Votação expressa e maioria formada
Apenas nove minutos após a abertura da sessão virtual, os magistrados Kassio Nunes Marques e Luiz Fux registraram seus posicionamentos favoráveis à medida cautelar. O movimento indicou de imediato que a Segunda Turma contava com maioria suficiente para referendar a decisão do relator do caso, que determinou a saída temporária do chefe da corporação.
Contexto das investigações e monitoramento
A ofensiva jurídica ganhou força após o magistrado relator apontar ter sido alvo de um suposto monitoramento clandestino e sistemático por parte de agentes federais ao longo de mais de um mês. A apuração está atrelada aos desdobramentos das investigações em torno do caso do Banco Master, cujos registros de mensagens envolveram nomes centrais da segurança pública.
Além da saída do diretor-geral Andrei Rodrigues, a determinação também alcançou o delegado Leandro Almada da Costa, que respondia pela diretoria de Inteligência da instituição.

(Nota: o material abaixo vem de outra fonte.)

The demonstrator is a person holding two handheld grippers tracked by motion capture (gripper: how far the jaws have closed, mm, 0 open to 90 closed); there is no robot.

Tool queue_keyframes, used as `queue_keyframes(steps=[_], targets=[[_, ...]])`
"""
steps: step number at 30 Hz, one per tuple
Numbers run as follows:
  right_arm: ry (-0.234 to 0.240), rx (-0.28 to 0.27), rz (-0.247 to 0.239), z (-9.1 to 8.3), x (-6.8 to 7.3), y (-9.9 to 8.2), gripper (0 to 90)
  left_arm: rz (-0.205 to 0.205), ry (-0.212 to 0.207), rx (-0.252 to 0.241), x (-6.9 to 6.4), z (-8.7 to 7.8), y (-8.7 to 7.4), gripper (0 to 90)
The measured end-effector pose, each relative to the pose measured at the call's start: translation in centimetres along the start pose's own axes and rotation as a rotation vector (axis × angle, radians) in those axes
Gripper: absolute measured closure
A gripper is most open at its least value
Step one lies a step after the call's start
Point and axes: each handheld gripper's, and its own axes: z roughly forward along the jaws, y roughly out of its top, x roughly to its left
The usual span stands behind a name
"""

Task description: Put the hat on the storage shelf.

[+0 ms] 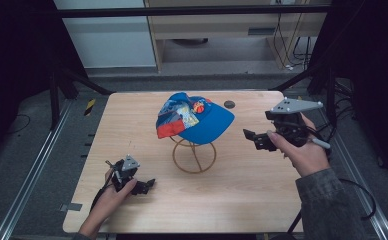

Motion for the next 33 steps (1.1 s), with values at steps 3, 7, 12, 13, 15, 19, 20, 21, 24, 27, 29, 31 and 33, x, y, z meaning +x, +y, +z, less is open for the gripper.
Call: queue_keyframes(steps=[3,7,12,13,15,19,20,21,24,27,29,31,33], targets=[[-0.003,0.002,0.008,0.7,-0.1,-1.8,12.4,-0.001,0.000,0.000,0.0,0.0,0.0,0.0],[0.010,0.010,0.017,1.9,0.0,-3.8,12.6,0.001,-0.001,0.000,0.0,0.0,0.0,0.0],[0.008,0.037,0.020,3.7,0.0,-5.7,12.6,0.001,-0.001,0.000,0.0,0.0,0.0,0.0],[0.005,0.035,0.024,4.0,0.0,-6.0,12.6,0.000,-0.002,0.000,0.0,0.0,0.0,0.0],[0.000,0.037,0.032,4.5,0.0,-6.7,12.6,0.000,-0.002,0.000,0.0,0.0,0.0,0.0],[-0.005,0.051,0.042,5.3,-0.3,-8.0,12.6,-0.001,-0.002,0.000,0.0,0.0,0.0,0.0],[-0.010,0.054,0.045,5.6,-0.4,-8.8,12.5,-0.004,-0.003,-0.003,0.0,0.0,0.0,0.0],[-0.006,0.054,0.047,5.8,-0.4,-9.1,12.5,-0.002,-0.002,-0.002,0.0,0.0,0.0,0.0],[0.015,0.067,0.053,6.5,-0.4,-10.5,11.2,-0.002,-0.004,-0.001,0.0,0.0,0.0,0.0],[0.011,0.085,0.069,7.1,-0.2,-11.9,11.1,-0.001,-0.001,-0.001,0.0,0.0,0.0,0.0],[0.001,0.106,0.072,7.6,-0.2,-13.3,11.0,-0.002,-0.003,-0.002,0.0,0.0,0.0,0.0],[0.006,0.114,0.096,8.1,-0.1,-14.4,10.9,-0.001,-0.001,-0.002,0.0,0.0,0.0,0.0],[0.002,0.123,0.102,8.7,-0.1,-15.6,10.9,-0.001,-0.002,-0.002,0.0,0.0,0.0,0.0]])
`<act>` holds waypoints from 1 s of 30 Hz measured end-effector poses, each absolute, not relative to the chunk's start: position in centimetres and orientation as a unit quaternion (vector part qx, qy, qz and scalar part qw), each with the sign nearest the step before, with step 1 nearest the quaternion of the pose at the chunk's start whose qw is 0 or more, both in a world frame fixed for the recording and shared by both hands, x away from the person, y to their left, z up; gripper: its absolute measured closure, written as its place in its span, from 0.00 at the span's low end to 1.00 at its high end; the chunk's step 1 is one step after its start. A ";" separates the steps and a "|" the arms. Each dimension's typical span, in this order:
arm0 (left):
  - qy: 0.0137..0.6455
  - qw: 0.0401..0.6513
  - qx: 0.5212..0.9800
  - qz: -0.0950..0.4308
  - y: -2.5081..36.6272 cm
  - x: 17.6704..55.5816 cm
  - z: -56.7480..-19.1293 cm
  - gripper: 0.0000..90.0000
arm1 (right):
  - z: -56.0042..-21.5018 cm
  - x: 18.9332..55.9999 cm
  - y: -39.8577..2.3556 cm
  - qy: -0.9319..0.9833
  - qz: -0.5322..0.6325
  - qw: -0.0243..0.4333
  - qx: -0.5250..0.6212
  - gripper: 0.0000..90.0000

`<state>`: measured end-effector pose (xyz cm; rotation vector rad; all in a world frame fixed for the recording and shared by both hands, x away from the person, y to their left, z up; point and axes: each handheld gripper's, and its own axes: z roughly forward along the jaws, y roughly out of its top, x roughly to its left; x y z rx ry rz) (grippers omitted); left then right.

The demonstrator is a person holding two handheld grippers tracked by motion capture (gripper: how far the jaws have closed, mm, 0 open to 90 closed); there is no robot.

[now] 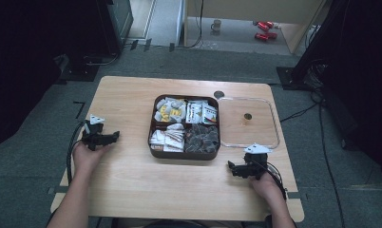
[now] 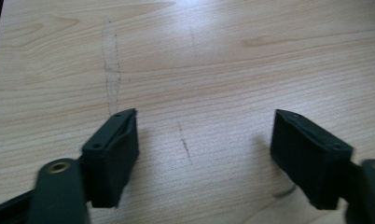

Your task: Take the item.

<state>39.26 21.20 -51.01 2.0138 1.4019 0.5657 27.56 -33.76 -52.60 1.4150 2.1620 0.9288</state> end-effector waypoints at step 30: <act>0.518 0.326 0.776 0.151 19.7 39.3 -47.5 0.46 | -52.6 27.6 -33.8 0.772 0.331 0.197 0.505 0.00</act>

A justificativa apresentada no relatório enviado ao ministro Alexandre de Moraes apontou a necessidade de cessar condutas consideradas irregulares na condução das apurações.
Interrupção e desdobramentos do caso
Embora o entendimento inicial da Segunda Turma caminhasse para a confirmação da medida, o julgamento acabou paralisado em decorrência de um pedido de vista formulado pelo decano Gilmar Mendes, que solicitou mais tempo para análise.
Paralelamente, o ministro Dias Toffoli declarou-se impedido de participar das deliberações sobre o caso. Apesar da suspensão temporária da análise colegiada, o afastamento preventivo dos cargos de chefia permanece em vigor, mantendo o clima de forte tensão institucional entre membros da Suprema Corte e órgãos de investigação.